I did not have time to look at your identity for very long but I am pretty sure it follows from Lemma II.2 in my article "Trees, forests and jungles: a botanical garden for cluster expansions" with Vincent Rivasseau.

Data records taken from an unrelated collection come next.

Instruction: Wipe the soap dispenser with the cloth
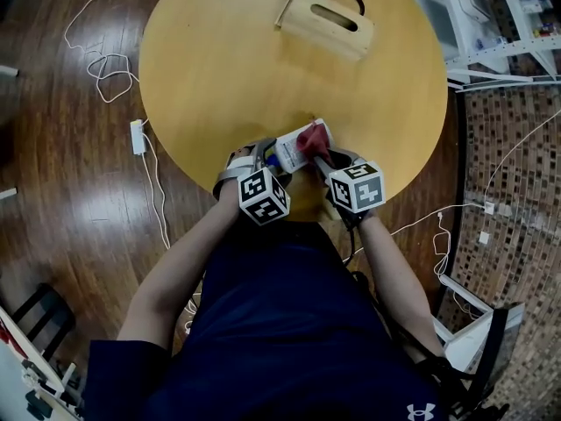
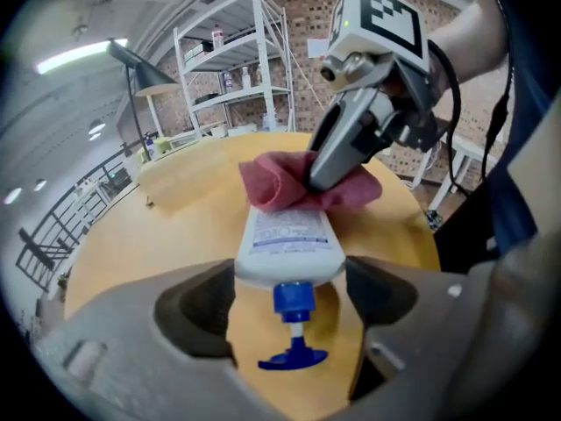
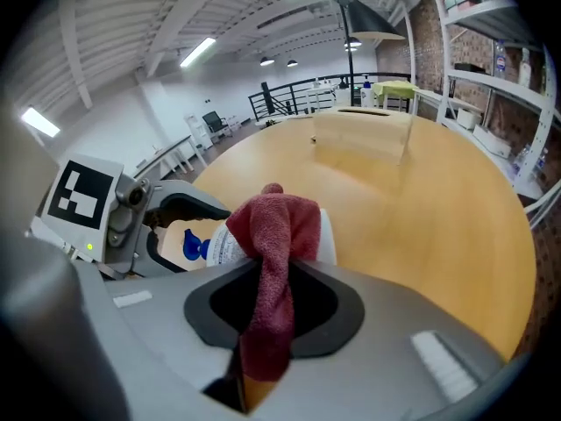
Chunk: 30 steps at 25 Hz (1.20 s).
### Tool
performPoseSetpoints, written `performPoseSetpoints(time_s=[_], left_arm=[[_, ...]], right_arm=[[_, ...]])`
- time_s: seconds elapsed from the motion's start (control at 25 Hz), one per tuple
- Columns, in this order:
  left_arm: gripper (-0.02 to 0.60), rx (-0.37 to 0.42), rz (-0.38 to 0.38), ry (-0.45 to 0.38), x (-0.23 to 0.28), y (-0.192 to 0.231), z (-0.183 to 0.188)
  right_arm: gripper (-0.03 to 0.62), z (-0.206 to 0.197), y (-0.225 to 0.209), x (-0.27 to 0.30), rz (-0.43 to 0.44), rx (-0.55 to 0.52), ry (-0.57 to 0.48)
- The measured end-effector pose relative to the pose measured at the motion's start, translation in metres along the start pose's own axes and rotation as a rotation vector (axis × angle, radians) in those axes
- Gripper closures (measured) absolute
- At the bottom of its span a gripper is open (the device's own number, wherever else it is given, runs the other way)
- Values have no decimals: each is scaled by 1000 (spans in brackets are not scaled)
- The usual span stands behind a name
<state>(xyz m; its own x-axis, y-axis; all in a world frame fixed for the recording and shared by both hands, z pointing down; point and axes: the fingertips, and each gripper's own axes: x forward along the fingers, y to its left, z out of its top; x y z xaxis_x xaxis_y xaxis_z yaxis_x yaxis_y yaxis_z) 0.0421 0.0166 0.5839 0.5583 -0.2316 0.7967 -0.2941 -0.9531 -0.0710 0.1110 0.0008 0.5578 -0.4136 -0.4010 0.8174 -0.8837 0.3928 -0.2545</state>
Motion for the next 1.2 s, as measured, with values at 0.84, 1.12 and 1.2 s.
performPoseSetpoints(time_s=[0.84,1.12,1.2], left_arm=[[183,64,-1,-10,6,1,-3],[183,67,7,0,8,1,-1],[183,60,5,-4,8,1,-1]], right_arm=[[515,38,-45,7,-207,-38,121],[516,40,52,40,-20,-247,122],[516,40,61,44,20,-263,123]])
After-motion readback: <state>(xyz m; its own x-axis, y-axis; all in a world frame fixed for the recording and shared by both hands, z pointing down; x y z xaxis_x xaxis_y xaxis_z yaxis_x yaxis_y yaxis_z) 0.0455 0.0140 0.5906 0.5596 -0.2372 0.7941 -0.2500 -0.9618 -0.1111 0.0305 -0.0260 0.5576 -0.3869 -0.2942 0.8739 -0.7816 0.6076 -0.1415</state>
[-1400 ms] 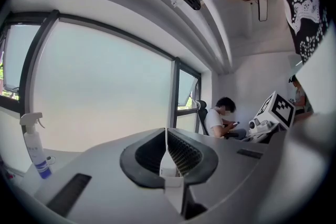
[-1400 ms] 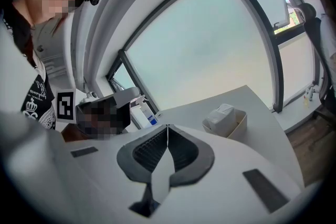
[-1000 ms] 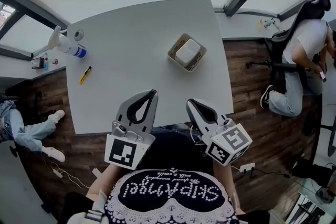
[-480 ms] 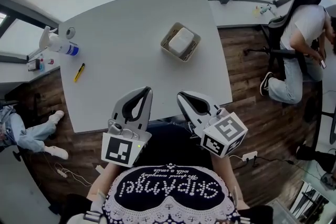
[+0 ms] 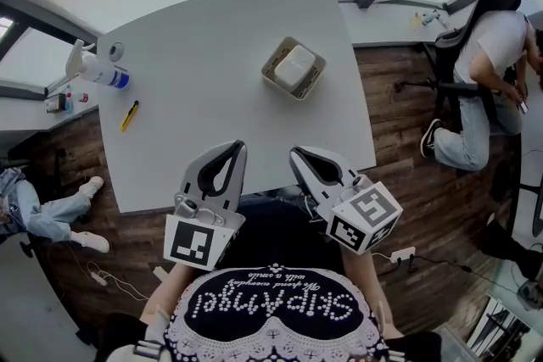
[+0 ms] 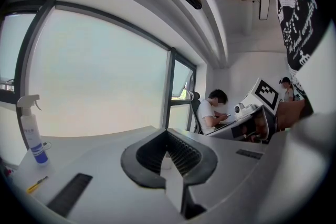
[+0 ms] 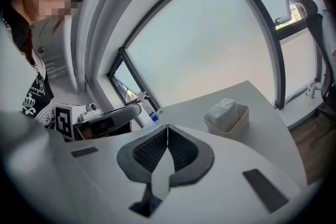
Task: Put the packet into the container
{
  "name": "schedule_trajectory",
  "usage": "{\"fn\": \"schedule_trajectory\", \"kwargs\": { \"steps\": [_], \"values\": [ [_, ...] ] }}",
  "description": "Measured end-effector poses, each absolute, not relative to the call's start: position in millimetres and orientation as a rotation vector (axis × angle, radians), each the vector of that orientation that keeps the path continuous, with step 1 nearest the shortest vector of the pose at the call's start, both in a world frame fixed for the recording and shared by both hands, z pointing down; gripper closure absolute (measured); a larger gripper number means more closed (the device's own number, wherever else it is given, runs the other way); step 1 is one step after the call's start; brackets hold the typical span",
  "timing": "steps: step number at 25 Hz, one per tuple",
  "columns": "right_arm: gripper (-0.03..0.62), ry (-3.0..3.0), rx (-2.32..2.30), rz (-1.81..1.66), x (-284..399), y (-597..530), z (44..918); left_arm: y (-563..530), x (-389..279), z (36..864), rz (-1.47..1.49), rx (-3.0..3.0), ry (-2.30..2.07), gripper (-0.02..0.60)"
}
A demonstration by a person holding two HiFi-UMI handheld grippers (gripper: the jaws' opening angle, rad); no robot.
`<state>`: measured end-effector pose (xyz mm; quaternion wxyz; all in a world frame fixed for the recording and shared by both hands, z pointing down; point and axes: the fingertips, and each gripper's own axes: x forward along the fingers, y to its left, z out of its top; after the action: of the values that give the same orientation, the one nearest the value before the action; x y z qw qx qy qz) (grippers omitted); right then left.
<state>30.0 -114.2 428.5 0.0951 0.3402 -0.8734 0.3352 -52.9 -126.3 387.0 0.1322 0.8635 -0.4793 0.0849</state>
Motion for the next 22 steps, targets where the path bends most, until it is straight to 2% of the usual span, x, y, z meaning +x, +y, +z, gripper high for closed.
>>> {"fn": "schedule_trajectory", "kwargs": {
  "steps": [22],
  "values": [
    [0.579,-2.562,1.028,1.009,31.6,-114.2,431.1,-129.1,-58.2,383.3,0.228,2.499,-1.411,0.574]
  ]
}}
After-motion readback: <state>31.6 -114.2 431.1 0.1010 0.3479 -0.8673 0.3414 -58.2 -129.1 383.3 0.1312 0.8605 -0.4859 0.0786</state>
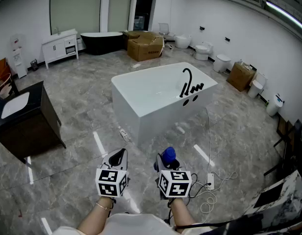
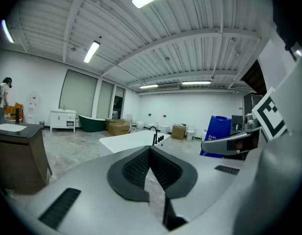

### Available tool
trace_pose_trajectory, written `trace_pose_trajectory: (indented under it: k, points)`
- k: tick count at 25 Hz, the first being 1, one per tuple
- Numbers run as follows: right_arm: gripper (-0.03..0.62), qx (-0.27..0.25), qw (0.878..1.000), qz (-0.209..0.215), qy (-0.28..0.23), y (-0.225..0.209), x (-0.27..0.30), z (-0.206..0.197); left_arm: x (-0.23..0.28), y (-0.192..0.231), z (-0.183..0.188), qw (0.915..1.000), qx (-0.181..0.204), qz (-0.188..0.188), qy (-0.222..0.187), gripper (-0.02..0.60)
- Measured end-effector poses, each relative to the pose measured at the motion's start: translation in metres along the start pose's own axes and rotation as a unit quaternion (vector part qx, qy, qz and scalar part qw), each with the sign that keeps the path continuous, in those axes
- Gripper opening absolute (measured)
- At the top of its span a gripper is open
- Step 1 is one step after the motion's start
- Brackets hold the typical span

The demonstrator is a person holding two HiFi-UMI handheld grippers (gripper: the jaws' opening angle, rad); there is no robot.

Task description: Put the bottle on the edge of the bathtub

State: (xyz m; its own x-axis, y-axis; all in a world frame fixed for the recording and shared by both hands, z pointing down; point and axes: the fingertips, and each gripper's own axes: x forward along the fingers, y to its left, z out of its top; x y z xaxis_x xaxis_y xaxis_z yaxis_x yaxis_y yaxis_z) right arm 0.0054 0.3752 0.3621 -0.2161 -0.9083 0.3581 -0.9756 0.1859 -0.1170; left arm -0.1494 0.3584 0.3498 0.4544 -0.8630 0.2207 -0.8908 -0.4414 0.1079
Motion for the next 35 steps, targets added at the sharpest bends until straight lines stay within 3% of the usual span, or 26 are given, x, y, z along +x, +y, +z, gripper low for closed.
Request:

A starting point. Make a set of $n+1$ elements by adding a root numbered say $0$. Define the edge variables $u_{ij}$ $(i<j)$ to be zero except $u_{0,i}=z_i$. An ordered forest of length $\tau$, i.e., $(\{i_1,j_1\},\{i_2,j_2\},\ldots,\{i_{\tau},j_{\tau}\})$ which contributes in Lemma II.2 namely for which $$ \prod_{\nu=1}^{\tau}u_{i_{\nu},j_{\nu}}\neq 0 $$ basically is sequence of distinct elements $(j_1,\ldots,j_{\tau})$ in $\{1,2,\ldots,n\}$. And for maximal length $\tau=n$, this is just a permutation $\sigma$.


Not quite there yet, although it looks promising.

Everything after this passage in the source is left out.